Il se révèle inopérant de les mettre en garde. Aussi, l’idée en suspens à la section Santé publique du conseil national est de faire reposer l’obligation et la contrainte sur le conducteur. Nous le plaçons dans une posture proche de celle d’un professionnel de la route - chauffeur de taxi, d’ambulance, de bus ou de camion - soumis à un contrôle systématique de l’aptitude médicale à la conduite. Dans l’état de la réflexion ordinale en cours sur le sujet, ce serait à lui de faire une déclaration épistolaire à la prefecture, tous les cinq ans jusqu’à 50 ans, puis bisannuelle au-delà, attestant un état de santé compatible avec le volant. En cas de traitement d’une maladie chronique ne perturbant pas ses facultés, le courrier au préfet serait complété, à la demande du patient-automobiliste, par une appréciation du médecin traitant confirmant l’absence de contre-indication, à moins qu’il ne s’en remette à l’avis de la commission départementale d’aptitude à la conduite.

Pensez-vous que cela sera respecté, donc efficace ?

Il s’agit d’un verrou léger, qui prend en compte le droit des malades - le citoyen en incapacité de vivre normalement est renvoyé à ses responsabilités - tout en appelant à la sécurité routière.

N’avez-vous pas l’impression que les pouvoirs publics entendent ménager l’électeur-automobiliste ?

Si, bien sûr. Il existe des groupes de pressions. En ce qui me concerne, je n’hésite pas à faire figurer sur mes ordonnances médicamenteuses, pour certaines spécialités et dans ceratines situations, l’expression « Attention, en cas de conduite automobile, la vigilance peut être altérée ». Lorsque des psychiatres nous interpellent, je les convie à procéder de la même manière. Maintenant, quand nos propositions seront au point, au début de l’année prochaine, nous les soumettrons à la Direction de la sécurité routière et au Parlement, et nous veillerons à ce qu’elles ne restent pas lettres mortes.

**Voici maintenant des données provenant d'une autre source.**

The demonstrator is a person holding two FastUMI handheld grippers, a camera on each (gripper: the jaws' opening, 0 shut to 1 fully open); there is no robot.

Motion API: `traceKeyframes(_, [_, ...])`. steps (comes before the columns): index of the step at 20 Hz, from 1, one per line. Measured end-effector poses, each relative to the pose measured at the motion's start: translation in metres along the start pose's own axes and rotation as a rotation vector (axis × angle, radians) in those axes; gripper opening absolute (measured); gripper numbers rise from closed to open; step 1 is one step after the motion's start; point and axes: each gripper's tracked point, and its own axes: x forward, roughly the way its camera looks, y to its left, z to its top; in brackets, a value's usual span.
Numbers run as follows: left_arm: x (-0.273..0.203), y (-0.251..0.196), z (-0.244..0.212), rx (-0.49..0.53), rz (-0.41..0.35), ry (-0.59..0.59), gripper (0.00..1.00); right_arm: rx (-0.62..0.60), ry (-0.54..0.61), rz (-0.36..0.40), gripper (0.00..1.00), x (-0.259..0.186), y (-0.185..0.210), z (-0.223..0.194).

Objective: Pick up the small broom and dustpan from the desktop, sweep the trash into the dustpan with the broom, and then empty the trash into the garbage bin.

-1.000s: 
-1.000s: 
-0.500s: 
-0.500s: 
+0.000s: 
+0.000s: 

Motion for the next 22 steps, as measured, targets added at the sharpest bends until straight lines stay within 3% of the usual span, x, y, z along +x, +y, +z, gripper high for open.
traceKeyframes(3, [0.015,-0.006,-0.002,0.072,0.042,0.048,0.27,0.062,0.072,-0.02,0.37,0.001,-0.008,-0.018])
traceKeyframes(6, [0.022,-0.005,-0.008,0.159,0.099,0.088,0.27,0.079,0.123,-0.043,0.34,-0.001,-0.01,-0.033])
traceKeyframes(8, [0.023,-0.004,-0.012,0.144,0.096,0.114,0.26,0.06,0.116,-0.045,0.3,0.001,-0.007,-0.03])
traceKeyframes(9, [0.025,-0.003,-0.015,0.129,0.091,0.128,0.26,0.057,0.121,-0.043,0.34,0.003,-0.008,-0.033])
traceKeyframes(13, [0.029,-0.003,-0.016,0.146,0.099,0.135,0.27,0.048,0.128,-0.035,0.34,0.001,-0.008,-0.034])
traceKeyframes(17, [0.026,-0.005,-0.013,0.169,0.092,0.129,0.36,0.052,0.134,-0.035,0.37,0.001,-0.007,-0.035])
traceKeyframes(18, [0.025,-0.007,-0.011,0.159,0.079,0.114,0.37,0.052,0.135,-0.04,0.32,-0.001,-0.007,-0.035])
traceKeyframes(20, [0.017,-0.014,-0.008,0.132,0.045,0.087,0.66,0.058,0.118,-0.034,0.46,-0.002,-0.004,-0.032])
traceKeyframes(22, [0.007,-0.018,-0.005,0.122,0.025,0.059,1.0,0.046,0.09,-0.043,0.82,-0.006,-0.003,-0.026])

L’évaluation médicale des conducteurs a donné lieu à des initiatives des pouvoirs publics eux-mêmes, restées sans suite. Ne craignez-vous pas un même sort ?

Nous gardons bon espoir, d’autant plus que des confrères nous interrogent régulièrement pour savoir que faire dans telle ou telle situation. C’est une question à la fois médicale et de sécurité publique.

Faites-vous vôtre l’appréciation de Claude Got, spécialiste en accidentologie, selon laquelle« l’automobile est inadaptée (quasiment) délibérement à l’homme, à ses comportements et aux exigences du code de la route »* ?

J’abonde dans ce sens. J’ai une petite automobile qui affiche au compteur 180 km/h, alors qu’une telle vitesse, utilisée comme critère de vente par les fabricant, n’est autorisée nulle part.Aberrant, comme la radio que je peux écouter, tandis que le portable est prohibé !

* L’Institut de recherche sur les transports et leurs sécurité notait, également, que« la conception (de la voiture), globalement, n’est pas pensée pour un acteur humain » (« le Quotidien » du 30 janvier 2003).